La tragedia del pueblo afgano, cuyas imágenes han ocupado las noticias y los escenarios políticos mundiales en las últimas semanas, tiene raíces profundas y antiguas, que coinciden con las primeras actividades del Tribunal Permanente de los Pueblos (TPP). Las dos sesiones de Estocolmo (1981) y París (1982) fueron convocadas por representantes de la sociedad civil europea que, en apoyo de las poblaciones expuestas a la invasión soviética, no aceptaron el doble chantaje de una guerra de liberación del subdesarrollo social y económico en el país en nombre del socialismo soviético, por un lado, y una resistencia apoyada por el mundo occidental portador de la civilización y la democracia, por el otro. En la lógica de la Declaración Universal de los Derechos de los Pueblos, verdadero Estatuto del TPP, era necesario en aquel momento dar voz y poder de juicio a los representantes de la resistencia – expuestos también a armas internacionalmente prohibidas (bombas químicas y de juguete) – y a grupos que pedían la autodeterminación, en oposición a la perspectiva indicada por los acuerdos Balfour, que veían el país en lugar de intercambio-conflicto para las potencias internacionales del momento.

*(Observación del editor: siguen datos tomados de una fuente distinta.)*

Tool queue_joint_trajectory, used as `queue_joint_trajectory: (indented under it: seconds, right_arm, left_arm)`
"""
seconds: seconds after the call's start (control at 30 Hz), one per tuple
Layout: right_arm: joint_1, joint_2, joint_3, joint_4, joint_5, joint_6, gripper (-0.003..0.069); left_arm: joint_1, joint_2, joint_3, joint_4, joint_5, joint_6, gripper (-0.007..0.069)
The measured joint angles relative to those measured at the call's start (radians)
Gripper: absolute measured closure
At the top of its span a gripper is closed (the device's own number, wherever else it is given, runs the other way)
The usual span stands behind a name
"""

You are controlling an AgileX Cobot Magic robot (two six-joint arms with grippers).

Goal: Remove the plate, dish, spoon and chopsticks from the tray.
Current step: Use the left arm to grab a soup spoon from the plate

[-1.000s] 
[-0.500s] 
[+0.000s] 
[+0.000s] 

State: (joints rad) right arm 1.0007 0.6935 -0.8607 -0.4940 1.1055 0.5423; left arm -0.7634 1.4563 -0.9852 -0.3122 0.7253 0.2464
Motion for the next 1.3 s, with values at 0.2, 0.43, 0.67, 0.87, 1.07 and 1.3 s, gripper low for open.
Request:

La guerra desatada 20 años después por Estados Unidos – con el apoyo de todos los países de la OTAN y de los regímenes árabes aliados, con la excusa de combatir un terrorismo «islámico» que había llevado al 11-S, y para entrar aún más directamente como protagonistas en el escenario bélico ya abierto con la guerra de Irak de 2001 -, termina con una derrota político-militar innecesariamente disfrazada de victoria sobre el terrorismo y que no tiene nada «religioso» a lo que referirse creíble. Como el TPP ha documentado repetidamente en sus últimas sentencias sobre la guerra (2002), el genocidio del pueblo Elam Tamil (2010-2013), el pueblo rohingya (2017), el genocidio político del pueblo colombiano (2021), solo las estrategias que vean el reconocimiento de los pueblos como sujeto de derecho a la autodeterminación y al desarrollo en paz pueden representar la salida, difícil, pero necesaria.
Las respuestas centradas en muros que, en nombre de la seguridad, continúan la misma lógica de la guerra, no son posibles y están generando más violaciones al derecho a la vida de poblaciones cada vez más frágiles. Reconocer la inviolable dignidad de las víctimas a un futuro pacífico implica un cambio de paradigma en la lógica de interpretación del derecho internacional, para que sea al servicio de los pueblos y no instrumento utilizado arbitrariamente, por intereses geopolíticos y económicos, por la comunidad de los Estados.
La tragedia en curso contra el pueblo afgano requiere algunos pasos en la siguiente dirección:
- Reconocer, sin restricciones, y apoyar con todos los medios, el derecho del pueblo afgano a una migración protegida en países que lo acojan y no lo rechace con la violencia ilegal e ilegítima de los muros físicos y legales. Los costos de esta bienvenida son infinitamente menores que los de la continuación de lógicas, prácticas, mentiras de guerra.
- Garantizar específicamente la protección de la población femenina, que vuelve a estar expuesta a un verdadero genocidio. Es una prioridad de responsabilidad directa e irrenunciable de todos los actores institucionales, por las implicaciones sobre las mujeres y las menores afganas, y para dar un signo de paz y esperanza a todas las mujeres del país que tienen en Rojava un ejemplo increíble de resistencia y creatividad democrática.
- Activar todas las iniciativas políticas y económicas para controlar el mercado de armas, que es lo que permite, por medios legales e ilegales, ese terrorismo que todos los Estados dicen que es el principal enemigo y que de hecho promueven como capítulo indispensable para sus intereses económicos y políticos.
- Decir la verdad – víctima transversal del paradigma de la guerra – sobre las no democracias de Estados (no solo regionales) que están involucradas en el rechazo más generalizado de la paz y el derecho internacional como criterio de referencia para un futuro de de los pueblos de esa región. Está en juego la máxima credibilidad de un futuro que todavía se puede llamar humano.